▶ [About this exercise]: The reply must consist of the lines from the first line of the records through the line containing "Outline the grey", copied exactly, with every picture omitted.
_ _ _
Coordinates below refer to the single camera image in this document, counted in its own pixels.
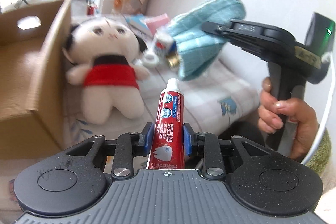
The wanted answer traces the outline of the right hand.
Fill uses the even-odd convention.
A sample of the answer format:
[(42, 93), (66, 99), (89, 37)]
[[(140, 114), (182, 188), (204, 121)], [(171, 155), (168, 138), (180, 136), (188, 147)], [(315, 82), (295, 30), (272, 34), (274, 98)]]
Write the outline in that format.
[(280, 118), (281, 114), (295, 120), (297, 131), (289, 157), (301, 161), (309, 152), (319, 128), (315, 110), (298, 98), (279, 101), (271, 95), (271, 90), (272, 84), (267, 77), (262, 82), (260, 93), (258, 128), (265, 133), (273, 134), (284, 125)]

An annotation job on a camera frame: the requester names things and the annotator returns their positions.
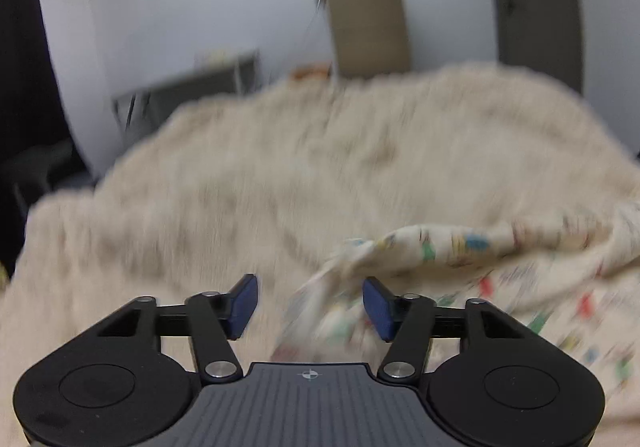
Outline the cartoon print cream garment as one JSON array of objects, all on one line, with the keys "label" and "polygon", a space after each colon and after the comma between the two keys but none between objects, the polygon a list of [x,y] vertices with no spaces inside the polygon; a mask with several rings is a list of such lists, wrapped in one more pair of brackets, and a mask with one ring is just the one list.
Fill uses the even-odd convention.
[{"label": "cartoon print cream garment", "polygon": [[485,299],[587,366],[615,410],[639,406],[637,202],[346,241],[295,294],[273,358],[377,363],[383,346],[361,299],[369,276],[445,307]]}]

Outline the grey folding table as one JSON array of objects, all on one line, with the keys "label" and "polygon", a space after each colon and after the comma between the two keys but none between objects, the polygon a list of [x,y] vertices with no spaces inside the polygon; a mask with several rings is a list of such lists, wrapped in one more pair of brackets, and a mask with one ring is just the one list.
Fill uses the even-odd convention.
[{"label": "grey folding table", "polygon": [[254,89],[259,63],[257,48],[232,53],[204,67],[173,74],[158,81],[136,86],[129,91],[117,93],[111,98],[111,111],[120,132],[129,131],[134,114],[142,120],[149,117],[158,128],[151,111],[153,100],[167,97],[176,106],[203,96],[230,93],[242,96]]}]

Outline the cream fluffy blanket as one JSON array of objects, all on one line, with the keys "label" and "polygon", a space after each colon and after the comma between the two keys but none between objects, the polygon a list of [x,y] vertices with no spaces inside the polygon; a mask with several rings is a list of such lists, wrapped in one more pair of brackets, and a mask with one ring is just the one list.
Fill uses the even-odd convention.
[{"label": "cream fluffy blanket", "polygon": [[[96,188],[29,211],[1,297],[2,444],[25,444],[22,373],[138,295],[179,302],[257,274],[238,353],[266,360],[297,291],[346,241],[627,202],[638,164],[577,94],[521,69],[283,82],[183,106]],[[638,441],[639,406],[606,399],[594,443]]]}]

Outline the black plastic chair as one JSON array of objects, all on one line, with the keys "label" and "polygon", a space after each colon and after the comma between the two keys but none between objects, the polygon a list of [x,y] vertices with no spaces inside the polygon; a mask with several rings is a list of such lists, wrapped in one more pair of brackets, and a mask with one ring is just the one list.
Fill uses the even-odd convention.
[{"label": "black plastic chair", "polygon": [[49,172],[73,157],[74,144],[65,141],[52,147],[36,147],[23,152],[3,166],[3,172],[9,178],[12,192],[22,218],[27,219],[29,204],[21,188],[27,184],[37,186],[43,193],[51,193],[48,181]]}]

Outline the black curtain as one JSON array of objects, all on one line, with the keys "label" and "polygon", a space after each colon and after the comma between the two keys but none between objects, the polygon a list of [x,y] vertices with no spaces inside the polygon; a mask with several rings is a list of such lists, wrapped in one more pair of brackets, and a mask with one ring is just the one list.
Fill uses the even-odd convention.
[{"label": "black curtain", "polygon": [[[24,247],[27,219],[3,166],[29,149],[65,141],[73,142],[73,157],[49,172],[52,192],[96,184],[64,114],[40,0],[1,0],[1,265],[10,274]],[[28,212],[48,194],[32,184],[21,191]]]}]

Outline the beige two-door refrigerator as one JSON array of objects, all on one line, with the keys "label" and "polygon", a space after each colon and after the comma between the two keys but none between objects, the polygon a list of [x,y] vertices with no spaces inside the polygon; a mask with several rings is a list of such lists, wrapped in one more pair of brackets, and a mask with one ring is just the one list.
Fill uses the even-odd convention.
[{"label": "beige two-door refrigerator", "polygon": [[347,79],[411,70],[404,0],[323,0],[337,72]]}]

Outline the dark grey door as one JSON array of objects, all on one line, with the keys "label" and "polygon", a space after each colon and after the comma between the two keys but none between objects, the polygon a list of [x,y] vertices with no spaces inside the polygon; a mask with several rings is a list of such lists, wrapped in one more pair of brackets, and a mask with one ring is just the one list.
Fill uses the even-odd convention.
[{"label": "dark grey door", "polygon": [[526,67],[582,92],[582,18],[578,0],[495,0],[501,63]]}]

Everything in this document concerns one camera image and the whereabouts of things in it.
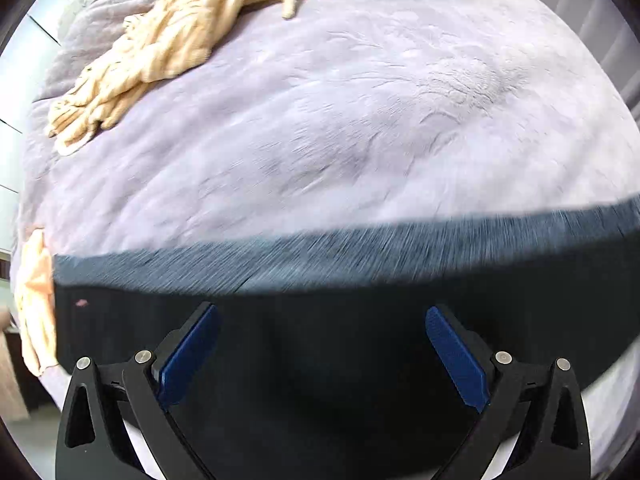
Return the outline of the lavender plush bed blanket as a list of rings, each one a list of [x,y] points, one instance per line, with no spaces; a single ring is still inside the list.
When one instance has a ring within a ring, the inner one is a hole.
[[[639,129],[539,0],[306,0],[61,156],[52,105],[156,0],[82,12],[28,112],[16,236],[53,261],[639,201]]]

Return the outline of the black pants patterned cuffs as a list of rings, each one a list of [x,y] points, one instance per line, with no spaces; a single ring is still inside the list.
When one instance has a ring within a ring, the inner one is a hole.
[[[169,413],[212,479],[435,477],[480,418],[428,339],[572,364],[591,477],[639,425],[639,202],[53,261],[58,358],[122,363],[203,302],[212,352]]]

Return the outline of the orange cloth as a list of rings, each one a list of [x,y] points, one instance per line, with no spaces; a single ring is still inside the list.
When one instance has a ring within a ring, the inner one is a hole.
[[[21,333],[22,357],[27,369],[41,376],[58,365],[52,255],[44,240],[43,229],[32,232],[22,245],[21,266],[14,285]]]

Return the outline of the cream striped garment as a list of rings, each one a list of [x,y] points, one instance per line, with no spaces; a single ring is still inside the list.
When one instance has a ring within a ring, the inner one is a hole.
[[[159,81],[203,64],[227,35],[243,6],[267,0],[156,0],[128,16],[111,49],[88,64],[73,88],[51,107],[48,135],[67,156],[116,122]],[[296,0],[282,0],[292,18]]]

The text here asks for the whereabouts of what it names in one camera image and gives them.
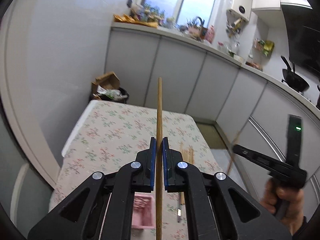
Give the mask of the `brown cardboard box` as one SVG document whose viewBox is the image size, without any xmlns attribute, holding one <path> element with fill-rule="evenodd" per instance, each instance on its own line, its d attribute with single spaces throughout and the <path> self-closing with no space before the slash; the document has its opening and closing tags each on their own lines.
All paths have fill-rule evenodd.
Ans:
<svg viewBox="0 0 320 240">
<path fill-rule="evenodd" d="M 91 83 L 91 95 L 93 98 L 99 97 L 98 88 L 100 90 L 119 90 L 120 80 L 114 72 L 107 72 L 95 78 Z"/>
</svg>

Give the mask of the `white water heater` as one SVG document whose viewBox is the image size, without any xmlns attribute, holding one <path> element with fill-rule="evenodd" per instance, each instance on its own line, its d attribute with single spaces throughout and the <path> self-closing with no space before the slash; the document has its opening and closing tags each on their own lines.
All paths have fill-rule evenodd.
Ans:
<svg viewBox="0 0 320 240">
<path fill-rule="evenodd" d="M 237 18 L 248 22 L 251 16 L 252 0 L 231 0 L 227 11 Z"/>
</svg>

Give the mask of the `floral tablecloth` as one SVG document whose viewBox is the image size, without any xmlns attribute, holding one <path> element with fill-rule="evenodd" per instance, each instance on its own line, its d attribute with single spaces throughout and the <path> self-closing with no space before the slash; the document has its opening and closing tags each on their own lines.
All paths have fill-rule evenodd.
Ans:
<svg viewBox="0 0 320 240">
<path fill-rule="evenodd" d="M 109 174 L 135 160 L 156 135 L 157 111 L 122 103 L 95 101 L 88 105 L 63 150 L 63 164 L 49 208 L 53 209 L 92 173 Z M 193 118 L 163 112 L 163 135 L 169 147 L 183 153 L 194 149 L 194 164 L 201 172 L 220 170 Z"/>
</svg>

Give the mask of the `yellow snack bag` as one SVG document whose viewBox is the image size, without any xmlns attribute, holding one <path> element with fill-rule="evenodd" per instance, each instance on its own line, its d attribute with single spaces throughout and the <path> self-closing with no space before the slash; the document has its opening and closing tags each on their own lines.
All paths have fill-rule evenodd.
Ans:
<svg viewBox="0 0 320 240">
<path fill-rule="evenodd" d="M 272 52 L 274 50 L 274 42 L 270 40 L 264 40 L 262 41 L 262 45 L 263 45 L 263 54 L 266 57 L 271 57 Z"/>
</svg>

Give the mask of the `pink plastic utensil basket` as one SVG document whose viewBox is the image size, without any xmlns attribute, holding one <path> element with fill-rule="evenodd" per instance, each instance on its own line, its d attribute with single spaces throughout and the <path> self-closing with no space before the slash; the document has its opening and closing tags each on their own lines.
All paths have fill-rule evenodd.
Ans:
<svg viewBox="0 0 320 240">
<path fill-rule="evenodd" d="M 132 228 L 138 230 L 155 228 L 155 200 L 150 194 L 135 194 Z"/>
</svg>

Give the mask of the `black wok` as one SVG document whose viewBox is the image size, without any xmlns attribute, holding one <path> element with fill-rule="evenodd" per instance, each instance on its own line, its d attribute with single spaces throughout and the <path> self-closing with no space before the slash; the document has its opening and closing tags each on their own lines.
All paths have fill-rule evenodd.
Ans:
<svg viewBox="0 0 320 240">
<path fill-rule="evenodd" d="M 281 55 L 280 57 L 287 67 L 286 69 L 282 69 L 283 79 L 281 81 L 285 82 L 290 88 L 298 93 L 307 91 L 310 88 L 310 85 L 296 73 L 295 63 L 293 62 L 292 66 L 290 66 L 285 56 Z"/>
</svg>

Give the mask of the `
_ _ _
▶ [Written response]:
Coordinates below refer to the single camera image in this document, counted in its own pixels.
The wanted answer traces the outline of the right hand.
Fill uses the even-odd convention.
A sample of the answer format:
[(42, 93), (66, 99), (89, 37)]
[[(140, 114), (182, 188), (204, 121)], [(171, 155), (168, 138), (180, 136), (188, 147)], [(315, 82), (295, 30), (272, 34), (274, 98)]]
Write the outline in that format.
[(280, 118), (281, 114), (295, 120), (297, 131), (289, 157), (301, 161), (309, 152), (319, 128), (315, 110), (298, 98), (279, 101), (271, 95), (271, 90), (272, 84), (267, 77), (262, 82), (260, 93), (258, 128), (265, 133), (273, 134), (284, 125)]

An annotation job on a camera frame: the requester names things and the annotator returns their positions.
Outline the cartoon print cream garment as one JSON array of objects, all on one line, with the keys "label" and "polygon", a space after each colon and after the comma between the two keys but none between objects, the polygon a list of [x,y] vertices with no spaces inside the polygon; a mask with several rings is a list of such lists, wrapped in one more pair of brackets, and a mask with one ring is just the one list.
Fill uses the even-odd convention.
[{"label": "cartoon print cream garment", "polygon": [[485,299],[587,366],[615,410],[639,406],[637,202],[346,241],[295,294],[273,358],[377,363],[383,346],[361,299],[369,276],[445,307]]}]

Outline the grey folding table as one JSON array of objects, all on one line, with the keys "label" and "polygon", a space after each colon and after the comma between the two keys but none between objects, the polygon a list of [x,y] vertices with no spaces inside the polygon; a mask with several rings is a list of such lists, wrapped in one more pair of brackets, and a mask with one ring is just the one list.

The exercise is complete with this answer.